Output the lines of the records below exactly, beginning at their first line and ending at the line with "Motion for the"; include no pictures.

(Dataset items)
=== Section Start ===
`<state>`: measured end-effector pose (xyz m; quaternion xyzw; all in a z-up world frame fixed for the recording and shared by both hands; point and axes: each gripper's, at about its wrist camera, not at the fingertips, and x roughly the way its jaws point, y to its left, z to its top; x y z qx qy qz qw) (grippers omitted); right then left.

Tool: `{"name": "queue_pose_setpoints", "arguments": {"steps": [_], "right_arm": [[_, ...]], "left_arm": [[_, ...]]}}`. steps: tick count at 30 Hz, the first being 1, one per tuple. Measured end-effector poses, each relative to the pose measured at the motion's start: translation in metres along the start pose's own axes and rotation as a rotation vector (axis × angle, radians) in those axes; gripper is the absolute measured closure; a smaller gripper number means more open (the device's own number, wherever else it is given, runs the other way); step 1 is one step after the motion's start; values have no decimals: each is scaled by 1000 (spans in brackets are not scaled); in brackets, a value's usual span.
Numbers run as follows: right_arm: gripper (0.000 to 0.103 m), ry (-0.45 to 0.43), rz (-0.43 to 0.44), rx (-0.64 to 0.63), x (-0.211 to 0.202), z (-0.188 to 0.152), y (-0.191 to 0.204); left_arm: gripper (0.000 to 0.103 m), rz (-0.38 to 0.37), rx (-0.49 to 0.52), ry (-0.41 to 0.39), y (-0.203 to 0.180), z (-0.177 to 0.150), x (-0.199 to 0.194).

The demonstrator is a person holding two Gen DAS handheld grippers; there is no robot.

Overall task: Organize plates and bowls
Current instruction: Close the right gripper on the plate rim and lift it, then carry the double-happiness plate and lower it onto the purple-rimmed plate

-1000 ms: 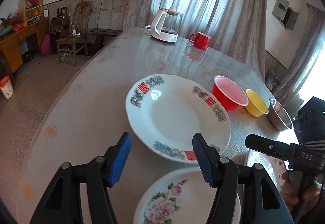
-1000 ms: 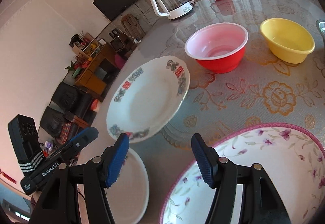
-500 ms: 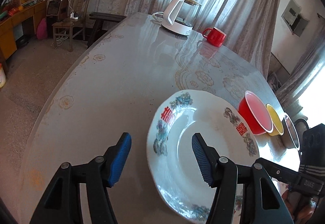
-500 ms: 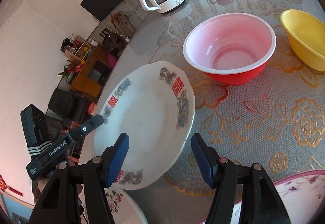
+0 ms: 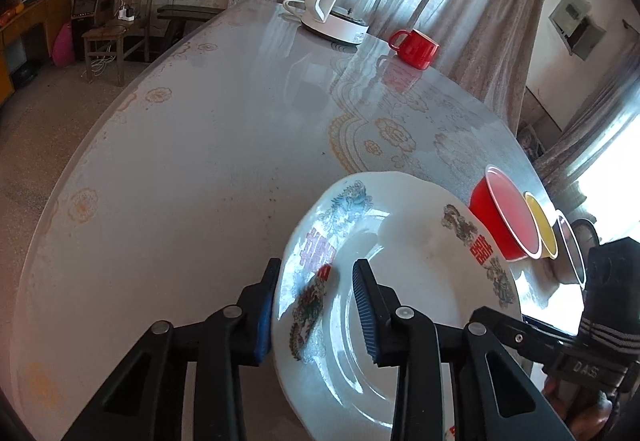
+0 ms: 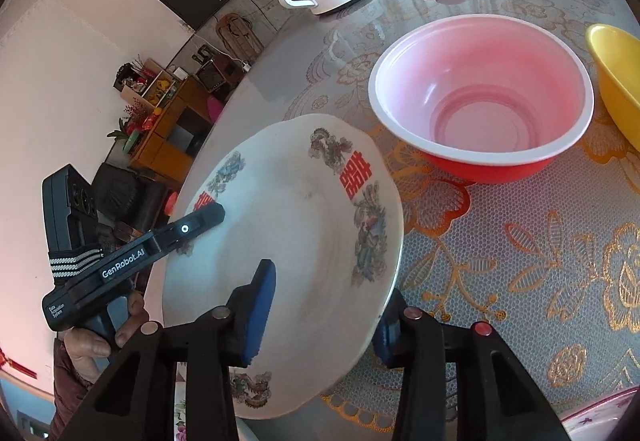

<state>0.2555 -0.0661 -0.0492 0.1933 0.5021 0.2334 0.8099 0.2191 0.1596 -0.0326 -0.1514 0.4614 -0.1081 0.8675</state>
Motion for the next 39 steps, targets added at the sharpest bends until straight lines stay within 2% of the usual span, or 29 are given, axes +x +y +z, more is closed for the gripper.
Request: {"name": "queue_pose_setpoints", "arguments": {"steps": [2, 5, 8, 10, 13, 15, 17, 19, 34, 39], "right_arm": [[58, -1, -23, -8, -3, 0, 0], [54, -8, -5, 6, -5, 0, -3], [51, -6, -37, -43, -5, -3, 4], [51, -4, -47, -51, -5, -4, 6], [53, -6, -47, -66, -6, -5, 9], [55, -7, -80, -96, -5, -8, 13], [57, -14, -103, -111, -8, -11, 15], [58, -19, -96, -100, -12, -12, 12], [60, -47, -95, -152, -21, -24, 16], [61, -63, -86, -174, -26, -27, 16]], "left_arm": [[68, -10, 7, -2, -3, -7, -3], [66, -5, -1, 17, -4, -5, 2], [66, 19, -4, 18, -9, -7, 0], [67, -4, -2, 9, -13, -7, -4], [69, -9, 45, -19, -24, -10, -15], [70, 15, 81, -30, -31, -12, -19], [71, 8, 101, -34, -34, -15, -23], [74, 6, 102, -34, -34, -18, -24], [74, -26, 134, -83, -42, -35, -36], [73, -21, 156, -132, -45, -40, -50]]}}
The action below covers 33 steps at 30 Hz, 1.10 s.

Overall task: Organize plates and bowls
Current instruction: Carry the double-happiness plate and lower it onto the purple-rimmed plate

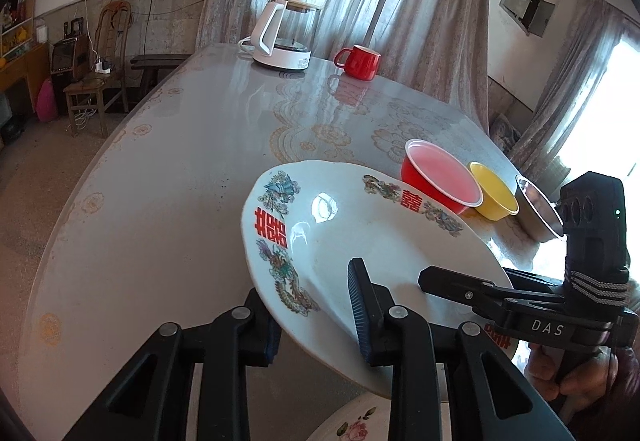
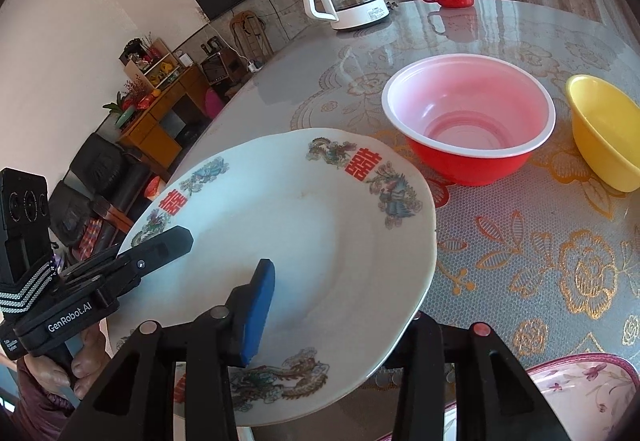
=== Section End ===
• **Response box**:
`<state>`: measured end-effector pose (xyz m; quaternion xyzw; all in a z-up world frame fixed for the recording and shared by both hands; point and axes: each gripper's, at about its wrist camera, not at the fingertips, and x roughly the way its jaws point, y to its left, z to its top; x y z qx qy qz qw) (grippers omitted); right then left.

Tool: `{"name": "queue_pose_setpoints", "arguments": {"steps": [_], "right_arm": [[_, ...]], "left_arm": [[_, ...]]}}`. steps: tick count at 30 Hz, the first being 1, one per tuple. Measured end-effector poses, each relative to the pose measured at the motion's start: translation in metres along the start pose's own axes and rotation as a rotation vector (axis × angle, radians) in those axes; gripper is the absolute measured closure; a smaller gripper number means more open (the device's own number, wherever else it is given, runs the other way); step 1 is one step after the motion's start; values have no decimals: each is scaled by 1000 (spans in brackets are not scaled); in brackets, a value's usual span.
Numbers run as follows: right_arm: gripper (0.000 to 0.103 m), ry (-0.45 to 0.43), rz (-0.43 to 0.44), rx (-0.64 to 0.63), x (-0.211 to 0.202), z (-0.188 to 0.152), y (-0.191 to 0.204); left_arm: gripper (0.000 to 0.103 m), rz (-0.38 to 0.37), rx (-0.49 to 0.52), ry (-0.41 to 0.39), y (-0.203 to 0.180), z (-0.177 to 0.150), x (-0.199 to 0.194).

The demonstrator is a person holding two Gen DAS handheld grippers; there is no robot.

Overall task: Organize plates and bowls
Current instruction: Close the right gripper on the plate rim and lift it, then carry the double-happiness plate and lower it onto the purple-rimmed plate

-1000 ms: 
-1000 ms: 
-500 ms: 
-500 ms: 
+0 ms: 
+0 ms: 

<state>0.2555 -0.0661 -0.0492 0.1933 0.5021 0.2334 0.8099 0.2191 0.1596 -0.0326 -0.1514 0.4614 -0.1081 0.8675</state>
Motion for the next 39 steps, targets added at the sharpest bends until straight lines stay within 2% of the usual span, or 29 are given, axes +x +y +z, more is closed for the gripper.

This output requires nothing further.